TASK DIRECTIONS: Review the listing and copy each line that holds the word "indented".

RECORDS FOR THIS EXERCISE:
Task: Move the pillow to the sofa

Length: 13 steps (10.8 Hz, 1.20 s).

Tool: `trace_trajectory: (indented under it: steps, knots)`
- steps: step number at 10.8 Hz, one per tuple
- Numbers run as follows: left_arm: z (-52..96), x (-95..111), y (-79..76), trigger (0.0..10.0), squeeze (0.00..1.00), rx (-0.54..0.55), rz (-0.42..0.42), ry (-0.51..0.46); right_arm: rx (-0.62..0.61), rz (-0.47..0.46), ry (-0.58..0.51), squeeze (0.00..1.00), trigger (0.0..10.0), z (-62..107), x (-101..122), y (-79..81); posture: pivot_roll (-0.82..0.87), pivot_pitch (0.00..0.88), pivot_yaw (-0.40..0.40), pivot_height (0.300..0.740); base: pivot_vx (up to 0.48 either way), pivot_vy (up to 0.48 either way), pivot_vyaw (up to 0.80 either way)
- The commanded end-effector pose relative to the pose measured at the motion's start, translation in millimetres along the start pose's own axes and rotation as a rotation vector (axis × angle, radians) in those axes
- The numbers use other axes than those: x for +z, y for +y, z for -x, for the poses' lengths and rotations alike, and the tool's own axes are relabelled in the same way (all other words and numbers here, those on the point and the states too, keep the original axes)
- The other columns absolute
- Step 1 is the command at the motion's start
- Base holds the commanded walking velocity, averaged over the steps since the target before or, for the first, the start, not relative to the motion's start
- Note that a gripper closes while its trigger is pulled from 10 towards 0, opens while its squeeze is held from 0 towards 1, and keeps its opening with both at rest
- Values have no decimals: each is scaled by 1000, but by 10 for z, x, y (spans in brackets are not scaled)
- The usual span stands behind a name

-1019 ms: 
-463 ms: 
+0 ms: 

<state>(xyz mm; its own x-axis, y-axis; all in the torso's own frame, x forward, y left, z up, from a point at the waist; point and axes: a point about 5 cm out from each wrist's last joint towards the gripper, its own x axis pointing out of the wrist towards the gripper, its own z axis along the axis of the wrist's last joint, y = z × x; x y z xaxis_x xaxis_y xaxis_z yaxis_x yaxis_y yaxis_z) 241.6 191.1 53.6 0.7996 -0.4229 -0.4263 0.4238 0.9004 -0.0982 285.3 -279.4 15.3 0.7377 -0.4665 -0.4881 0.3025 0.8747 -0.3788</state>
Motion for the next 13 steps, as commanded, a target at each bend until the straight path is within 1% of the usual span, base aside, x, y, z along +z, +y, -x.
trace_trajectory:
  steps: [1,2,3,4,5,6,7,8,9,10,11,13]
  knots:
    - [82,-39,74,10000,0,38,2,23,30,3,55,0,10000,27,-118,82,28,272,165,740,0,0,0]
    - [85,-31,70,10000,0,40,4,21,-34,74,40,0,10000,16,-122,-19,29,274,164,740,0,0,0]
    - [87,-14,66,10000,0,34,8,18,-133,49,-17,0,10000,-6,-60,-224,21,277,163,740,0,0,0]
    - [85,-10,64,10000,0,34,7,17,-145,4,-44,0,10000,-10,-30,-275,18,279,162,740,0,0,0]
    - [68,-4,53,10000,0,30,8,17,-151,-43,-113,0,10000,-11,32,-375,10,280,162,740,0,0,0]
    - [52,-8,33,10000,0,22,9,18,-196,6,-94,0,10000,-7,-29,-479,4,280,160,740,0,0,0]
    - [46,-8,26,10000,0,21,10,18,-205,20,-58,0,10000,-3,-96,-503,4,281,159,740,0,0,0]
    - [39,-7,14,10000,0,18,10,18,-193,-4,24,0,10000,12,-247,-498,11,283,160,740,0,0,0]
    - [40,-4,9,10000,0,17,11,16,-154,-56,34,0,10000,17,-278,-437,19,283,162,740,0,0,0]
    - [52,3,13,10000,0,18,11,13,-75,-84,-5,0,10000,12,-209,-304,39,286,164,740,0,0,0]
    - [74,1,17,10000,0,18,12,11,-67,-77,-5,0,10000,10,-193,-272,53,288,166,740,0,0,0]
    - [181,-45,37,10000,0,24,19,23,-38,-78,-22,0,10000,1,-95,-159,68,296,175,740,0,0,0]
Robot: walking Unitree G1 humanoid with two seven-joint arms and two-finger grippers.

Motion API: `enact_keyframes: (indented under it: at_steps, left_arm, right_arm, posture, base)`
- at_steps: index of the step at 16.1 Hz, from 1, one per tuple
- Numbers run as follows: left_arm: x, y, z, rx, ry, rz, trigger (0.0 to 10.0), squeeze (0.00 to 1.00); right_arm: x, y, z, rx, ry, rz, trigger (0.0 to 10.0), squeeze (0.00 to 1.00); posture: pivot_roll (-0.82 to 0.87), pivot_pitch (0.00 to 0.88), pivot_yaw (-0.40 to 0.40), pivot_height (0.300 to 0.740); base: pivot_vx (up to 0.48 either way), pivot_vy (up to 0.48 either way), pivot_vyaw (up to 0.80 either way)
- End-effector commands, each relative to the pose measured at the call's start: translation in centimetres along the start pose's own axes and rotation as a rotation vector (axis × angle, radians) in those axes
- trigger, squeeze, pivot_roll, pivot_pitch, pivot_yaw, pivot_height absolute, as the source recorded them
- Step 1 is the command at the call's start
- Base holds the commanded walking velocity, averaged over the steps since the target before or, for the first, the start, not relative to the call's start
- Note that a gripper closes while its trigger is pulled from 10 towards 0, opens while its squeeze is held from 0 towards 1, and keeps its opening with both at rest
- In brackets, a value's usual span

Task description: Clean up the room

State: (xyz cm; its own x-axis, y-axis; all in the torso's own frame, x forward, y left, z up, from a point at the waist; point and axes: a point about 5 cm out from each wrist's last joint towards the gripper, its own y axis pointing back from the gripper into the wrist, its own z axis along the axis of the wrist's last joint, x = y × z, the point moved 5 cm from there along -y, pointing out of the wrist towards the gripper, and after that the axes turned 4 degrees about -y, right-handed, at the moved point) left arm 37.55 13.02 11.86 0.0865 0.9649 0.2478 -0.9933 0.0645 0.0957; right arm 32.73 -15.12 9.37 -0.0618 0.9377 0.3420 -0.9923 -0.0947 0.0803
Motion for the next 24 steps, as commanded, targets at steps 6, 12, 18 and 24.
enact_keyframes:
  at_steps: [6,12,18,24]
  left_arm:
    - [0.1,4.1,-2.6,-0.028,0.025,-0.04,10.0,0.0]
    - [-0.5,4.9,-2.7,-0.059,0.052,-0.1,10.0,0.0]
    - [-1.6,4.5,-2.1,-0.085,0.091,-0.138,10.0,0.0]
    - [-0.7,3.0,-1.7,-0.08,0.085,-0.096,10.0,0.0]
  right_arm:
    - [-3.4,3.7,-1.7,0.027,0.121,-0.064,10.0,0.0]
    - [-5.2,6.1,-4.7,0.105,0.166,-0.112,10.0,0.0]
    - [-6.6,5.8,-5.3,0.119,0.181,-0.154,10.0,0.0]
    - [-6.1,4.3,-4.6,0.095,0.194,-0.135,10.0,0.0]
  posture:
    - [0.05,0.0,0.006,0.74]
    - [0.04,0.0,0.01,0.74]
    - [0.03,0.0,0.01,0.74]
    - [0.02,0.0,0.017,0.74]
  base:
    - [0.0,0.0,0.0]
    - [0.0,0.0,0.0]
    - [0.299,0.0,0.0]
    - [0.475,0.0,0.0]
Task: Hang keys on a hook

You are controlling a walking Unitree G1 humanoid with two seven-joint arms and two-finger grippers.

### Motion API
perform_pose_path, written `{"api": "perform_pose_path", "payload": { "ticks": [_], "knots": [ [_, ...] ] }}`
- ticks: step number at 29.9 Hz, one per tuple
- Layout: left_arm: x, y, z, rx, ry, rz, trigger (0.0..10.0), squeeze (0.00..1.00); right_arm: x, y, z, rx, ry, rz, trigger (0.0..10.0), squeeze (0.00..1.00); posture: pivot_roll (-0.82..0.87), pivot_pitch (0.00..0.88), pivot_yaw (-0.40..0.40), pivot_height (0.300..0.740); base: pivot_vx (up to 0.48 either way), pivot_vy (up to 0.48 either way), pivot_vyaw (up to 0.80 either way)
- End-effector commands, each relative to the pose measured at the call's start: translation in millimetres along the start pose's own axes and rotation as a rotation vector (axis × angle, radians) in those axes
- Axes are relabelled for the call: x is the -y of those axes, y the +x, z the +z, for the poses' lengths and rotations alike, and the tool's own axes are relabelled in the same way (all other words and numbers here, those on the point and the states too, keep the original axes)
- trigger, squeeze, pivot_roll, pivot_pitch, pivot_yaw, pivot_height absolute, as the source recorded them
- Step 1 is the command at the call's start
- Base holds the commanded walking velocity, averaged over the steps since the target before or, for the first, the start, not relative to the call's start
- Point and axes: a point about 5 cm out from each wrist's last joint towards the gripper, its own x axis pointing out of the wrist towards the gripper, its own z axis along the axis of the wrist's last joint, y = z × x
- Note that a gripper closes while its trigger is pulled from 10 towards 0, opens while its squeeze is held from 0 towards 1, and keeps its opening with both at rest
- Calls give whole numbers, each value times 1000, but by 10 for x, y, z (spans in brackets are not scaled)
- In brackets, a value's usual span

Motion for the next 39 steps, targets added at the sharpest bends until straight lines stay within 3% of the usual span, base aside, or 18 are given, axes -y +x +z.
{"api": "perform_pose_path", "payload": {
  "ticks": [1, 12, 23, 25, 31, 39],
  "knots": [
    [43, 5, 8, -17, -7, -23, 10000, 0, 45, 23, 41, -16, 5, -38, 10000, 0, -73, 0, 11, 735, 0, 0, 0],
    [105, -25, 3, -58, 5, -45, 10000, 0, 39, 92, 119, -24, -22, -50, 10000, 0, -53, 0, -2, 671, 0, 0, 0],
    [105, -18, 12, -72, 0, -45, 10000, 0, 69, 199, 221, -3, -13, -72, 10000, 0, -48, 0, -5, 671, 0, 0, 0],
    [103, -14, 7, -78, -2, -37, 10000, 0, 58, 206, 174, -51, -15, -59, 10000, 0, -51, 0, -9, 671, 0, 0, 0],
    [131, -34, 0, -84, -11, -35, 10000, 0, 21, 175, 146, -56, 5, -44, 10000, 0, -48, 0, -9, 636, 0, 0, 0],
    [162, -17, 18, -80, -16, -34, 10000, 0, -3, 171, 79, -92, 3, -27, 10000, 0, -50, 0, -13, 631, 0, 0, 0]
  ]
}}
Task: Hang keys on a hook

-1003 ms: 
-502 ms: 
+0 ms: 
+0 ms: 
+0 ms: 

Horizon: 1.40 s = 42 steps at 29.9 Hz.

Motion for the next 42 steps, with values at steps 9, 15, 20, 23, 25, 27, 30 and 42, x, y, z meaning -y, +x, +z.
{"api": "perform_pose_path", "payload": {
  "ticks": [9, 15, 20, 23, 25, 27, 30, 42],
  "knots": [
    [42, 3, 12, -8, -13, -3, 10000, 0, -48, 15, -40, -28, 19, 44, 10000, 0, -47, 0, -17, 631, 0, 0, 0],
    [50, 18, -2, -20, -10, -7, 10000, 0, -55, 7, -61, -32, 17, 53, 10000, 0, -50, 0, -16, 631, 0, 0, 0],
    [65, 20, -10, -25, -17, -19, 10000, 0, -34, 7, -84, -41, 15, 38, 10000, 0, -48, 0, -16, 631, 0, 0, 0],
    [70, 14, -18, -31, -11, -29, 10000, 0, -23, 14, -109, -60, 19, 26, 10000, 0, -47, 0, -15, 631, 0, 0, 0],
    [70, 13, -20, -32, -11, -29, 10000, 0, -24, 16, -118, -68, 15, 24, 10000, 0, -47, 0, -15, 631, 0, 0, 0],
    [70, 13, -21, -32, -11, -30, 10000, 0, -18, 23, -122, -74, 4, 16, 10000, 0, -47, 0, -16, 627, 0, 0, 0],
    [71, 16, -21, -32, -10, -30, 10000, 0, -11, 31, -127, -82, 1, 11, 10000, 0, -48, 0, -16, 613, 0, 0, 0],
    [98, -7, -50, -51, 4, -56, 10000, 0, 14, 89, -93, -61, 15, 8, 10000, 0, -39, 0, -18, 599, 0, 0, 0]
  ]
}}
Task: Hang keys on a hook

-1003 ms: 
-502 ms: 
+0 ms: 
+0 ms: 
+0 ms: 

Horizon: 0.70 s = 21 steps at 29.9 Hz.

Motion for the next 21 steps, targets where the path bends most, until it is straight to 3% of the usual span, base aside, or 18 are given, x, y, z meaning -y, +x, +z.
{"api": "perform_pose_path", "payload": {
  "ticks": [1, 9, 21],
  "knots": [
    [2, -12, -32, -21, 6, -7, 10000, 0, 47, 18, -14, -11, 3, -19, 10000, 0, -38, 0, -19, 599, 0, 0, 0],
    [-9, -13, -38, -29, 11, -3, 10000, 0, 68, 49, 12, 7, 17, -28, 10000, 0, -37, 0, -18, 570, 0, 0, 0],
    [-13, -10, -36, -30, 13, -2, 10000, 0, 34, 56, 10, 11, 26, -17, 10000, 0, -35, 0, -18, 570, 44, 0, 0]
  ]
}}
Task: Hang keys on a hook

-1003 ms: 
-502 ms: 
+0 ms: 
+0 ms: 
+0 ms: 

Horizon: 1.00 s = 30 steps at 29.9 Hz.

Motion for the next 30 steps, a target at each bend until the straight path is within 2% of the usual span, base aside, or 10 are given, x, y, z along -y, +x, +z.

ANSWER SECTION:
Tool: `trace_trajectory: (indented under it: steps, knots)`
Motion API: `enact_keyframes: (indented under it: at_steps, left_arm, right_arm, posture, base)`

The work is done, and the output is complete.